→ **Aim of the exercise**
Set down the records exactly, and omit any image found in them.

→ **Stored data**
==========

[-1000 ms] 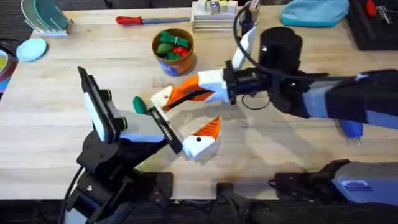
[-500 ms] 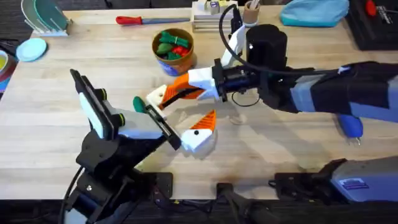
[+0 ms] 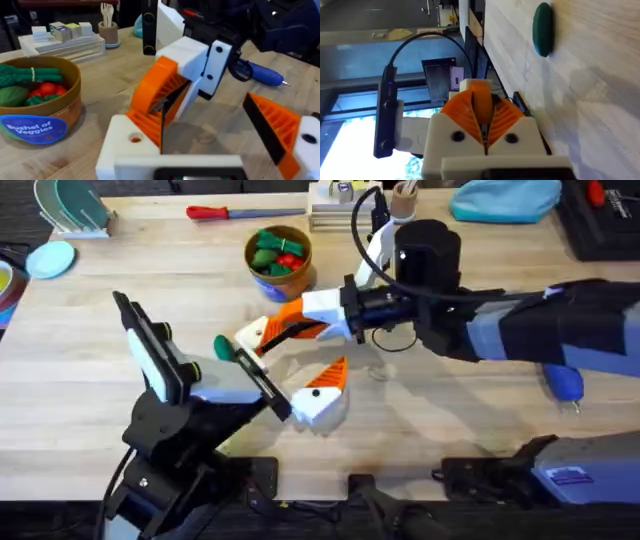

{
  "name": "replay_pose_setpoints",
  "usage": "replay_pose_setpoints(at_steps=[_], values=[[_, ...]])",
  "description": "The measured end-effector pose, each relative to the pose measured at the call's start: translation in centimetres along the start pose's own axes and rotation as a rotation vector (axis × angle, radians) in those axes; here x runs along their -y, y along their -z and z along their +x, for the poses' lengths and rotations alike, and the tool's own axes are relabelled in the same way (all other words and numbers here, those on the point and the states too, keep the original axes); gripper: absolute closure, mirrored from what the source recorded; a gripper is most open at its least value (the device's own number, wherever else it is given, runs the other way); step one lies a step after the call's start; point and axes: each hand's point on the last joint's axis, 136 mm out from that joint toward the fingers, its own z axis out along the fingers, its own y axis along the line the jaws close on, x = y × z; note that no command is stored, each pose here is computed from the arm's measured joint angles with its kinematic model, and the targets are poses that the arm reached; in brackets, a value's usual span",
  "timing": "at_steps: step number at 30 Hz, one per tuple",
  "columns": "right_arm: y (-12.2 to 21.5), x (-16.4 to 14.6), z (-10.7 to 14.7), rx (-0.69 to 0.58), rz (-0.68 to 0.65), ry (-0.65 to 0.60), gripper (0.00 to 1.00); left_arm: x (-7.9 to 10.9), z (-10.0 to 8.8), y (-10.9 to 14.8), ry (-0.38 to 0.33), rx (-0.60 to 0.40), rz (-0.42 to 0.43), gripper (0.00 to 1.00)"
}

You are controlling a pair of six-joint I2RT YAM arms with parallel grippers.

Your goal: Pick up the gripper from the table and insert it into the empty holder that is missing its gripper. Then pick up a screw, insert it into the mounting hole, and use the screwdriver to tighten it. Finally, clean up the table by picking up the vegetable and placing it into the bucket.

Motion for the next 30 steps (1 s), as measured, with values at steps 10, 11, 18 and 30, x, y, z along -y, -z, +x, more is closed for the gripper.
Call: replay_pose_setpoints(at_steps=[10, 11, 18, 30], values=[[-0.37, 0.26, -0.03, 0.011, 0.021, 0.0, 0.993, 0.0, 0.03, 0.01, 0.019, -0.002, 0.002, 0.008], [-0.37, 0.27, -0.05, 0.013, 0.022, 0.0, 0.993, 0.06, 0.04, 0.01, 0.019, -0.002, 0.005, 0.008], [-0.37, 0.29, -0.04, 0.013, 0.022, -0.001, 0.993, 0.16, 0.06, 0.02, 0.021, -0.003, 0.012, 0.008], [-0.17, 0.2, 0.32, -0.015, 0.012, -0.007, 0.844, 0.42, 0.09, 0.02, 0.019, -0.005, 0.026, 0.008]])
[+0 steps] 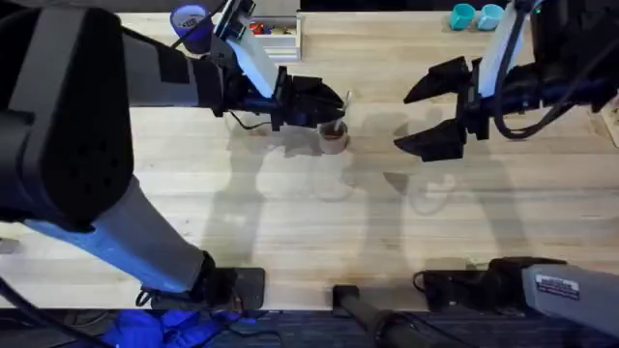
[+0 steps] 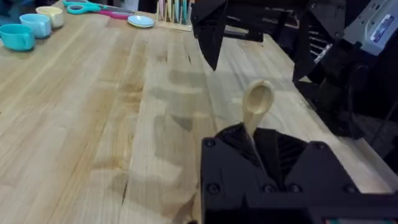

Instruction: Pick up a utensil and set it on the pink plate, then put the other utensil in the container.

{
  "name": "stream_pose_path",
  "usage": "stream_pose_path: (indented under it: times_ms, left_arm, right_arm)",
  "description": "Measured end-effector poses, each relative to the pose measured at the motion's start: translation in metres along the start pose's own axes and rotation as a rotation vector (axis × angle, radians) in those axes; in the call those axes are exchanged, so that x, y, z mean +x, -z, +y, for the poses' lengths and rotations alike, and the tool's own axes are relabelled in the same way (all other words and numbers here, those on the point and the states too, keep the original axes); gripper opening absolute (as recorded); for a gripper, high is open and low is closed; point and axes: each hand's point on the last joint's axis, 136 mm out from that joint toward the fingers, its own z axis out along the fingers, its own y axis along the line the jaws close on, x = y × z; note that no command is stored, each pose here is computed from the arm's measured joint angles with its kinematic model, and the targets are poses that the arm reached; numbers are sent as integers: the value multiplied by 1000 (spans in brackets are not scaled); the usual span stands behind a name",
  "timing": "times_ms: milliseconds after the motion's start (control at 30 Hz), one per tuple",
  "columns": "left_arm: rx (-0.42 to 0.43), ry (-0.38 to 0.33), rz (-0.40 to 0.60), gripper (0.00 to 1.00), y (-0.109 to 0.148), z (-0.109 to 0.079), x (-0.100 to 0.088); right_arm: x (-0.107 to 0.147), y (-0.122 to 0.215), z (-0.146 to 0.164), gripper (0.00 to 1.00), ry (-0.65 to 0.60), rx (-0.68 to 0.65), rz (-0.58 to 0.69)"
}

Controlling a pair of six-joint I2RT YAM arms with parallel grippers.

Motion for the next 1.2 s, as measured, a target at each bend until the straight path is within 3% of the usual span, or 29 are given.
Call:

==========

→ **Final answer**
[-1000 ms] 
[-500 ms] 
[+0 ms] 

{
  "name": "replay_pose_setpoints",
  "usage": "replay_pose_setpoints(at_steps=[_], values=[[_, ...]])",
  "description": "The measured end-effector pose, each relative to the pose measured at the call's start: translation in centimetres along the start pose's own axes and rotation as a rotation vector (axis × angle, radians) in those axes; here x runs along their -y, y along their -z and z along their +x, for the poses' lengths and rotations alike, and the tool's own axes are relabelled in the same way (all other words and numbers here, those on the point and the states too, keep the original axes); gripper: absolute closure, mirrored from what the source recorded; a gripper is most open at its least value (the device's own number, wherever else it is given, runs the other way); step one lies a step after the call's start; point and axes: each hand's point on the last joint's axis, 136 mm out from that joint toward the fingers, its own z axis out along the fingers, its own y axis along the line the jaws close on, x = y × z; note that no command is stored, each pose here is computed from the arm's measured joint angles with its kinematic model, and the targets are poses that the arm reached; in brackets, a value's usual span",
  "timing": "at_steps: step number at 30 Hz, one per tuple",
  "columns": "right_arm: y (-12.2 to 21.5), x (-16.4 to 14.6), z (-10.7 to 14.7), rx (-0.69 to 0.58), rz (-0.68 to 0.65), ry (-0.65 to 0.60), gripper (0.00 to 1.00); left_arm: x (-7.9 to 10.9), z (-10.0 to 8.8), y (-10.9 to 14.8), ry (-0.38 to 0.33), rx (-0.60 to 0.40), rz (-0.42 to 0.43), gripper (0.00 to 1.00)"
}

You are controlling a pair of six-joint I2RT YAM arms with parallel grippers.

Your goal: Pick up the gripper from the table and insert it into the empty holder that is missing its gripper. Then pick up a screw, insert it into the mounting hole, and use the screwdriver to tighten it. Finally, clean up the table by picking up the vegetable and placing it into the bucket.

Motion for the next 30 steps (1 s), as measured, with values at steps 10, 11, 18 and 30, x, y, z along -y, -z, +x, more is closed for the gripper.
Call: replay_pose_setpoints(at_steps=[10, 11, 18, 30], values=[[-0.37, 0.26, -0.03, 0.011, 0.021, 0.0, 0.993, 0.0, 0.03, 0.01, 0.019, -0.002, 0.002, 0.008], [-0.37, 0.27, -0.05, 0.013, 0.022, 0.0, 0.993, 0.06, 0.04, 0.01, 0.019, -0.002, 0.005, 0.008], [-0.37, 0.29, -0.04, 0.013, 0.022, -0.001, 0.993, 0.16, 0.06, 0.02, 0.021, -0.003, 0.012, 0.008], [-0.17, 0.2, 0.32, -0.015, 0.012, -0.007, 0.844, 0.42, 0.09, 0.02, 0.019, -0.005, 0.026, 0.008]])
[+0 steps] 
[+0 steps] 

Instruction: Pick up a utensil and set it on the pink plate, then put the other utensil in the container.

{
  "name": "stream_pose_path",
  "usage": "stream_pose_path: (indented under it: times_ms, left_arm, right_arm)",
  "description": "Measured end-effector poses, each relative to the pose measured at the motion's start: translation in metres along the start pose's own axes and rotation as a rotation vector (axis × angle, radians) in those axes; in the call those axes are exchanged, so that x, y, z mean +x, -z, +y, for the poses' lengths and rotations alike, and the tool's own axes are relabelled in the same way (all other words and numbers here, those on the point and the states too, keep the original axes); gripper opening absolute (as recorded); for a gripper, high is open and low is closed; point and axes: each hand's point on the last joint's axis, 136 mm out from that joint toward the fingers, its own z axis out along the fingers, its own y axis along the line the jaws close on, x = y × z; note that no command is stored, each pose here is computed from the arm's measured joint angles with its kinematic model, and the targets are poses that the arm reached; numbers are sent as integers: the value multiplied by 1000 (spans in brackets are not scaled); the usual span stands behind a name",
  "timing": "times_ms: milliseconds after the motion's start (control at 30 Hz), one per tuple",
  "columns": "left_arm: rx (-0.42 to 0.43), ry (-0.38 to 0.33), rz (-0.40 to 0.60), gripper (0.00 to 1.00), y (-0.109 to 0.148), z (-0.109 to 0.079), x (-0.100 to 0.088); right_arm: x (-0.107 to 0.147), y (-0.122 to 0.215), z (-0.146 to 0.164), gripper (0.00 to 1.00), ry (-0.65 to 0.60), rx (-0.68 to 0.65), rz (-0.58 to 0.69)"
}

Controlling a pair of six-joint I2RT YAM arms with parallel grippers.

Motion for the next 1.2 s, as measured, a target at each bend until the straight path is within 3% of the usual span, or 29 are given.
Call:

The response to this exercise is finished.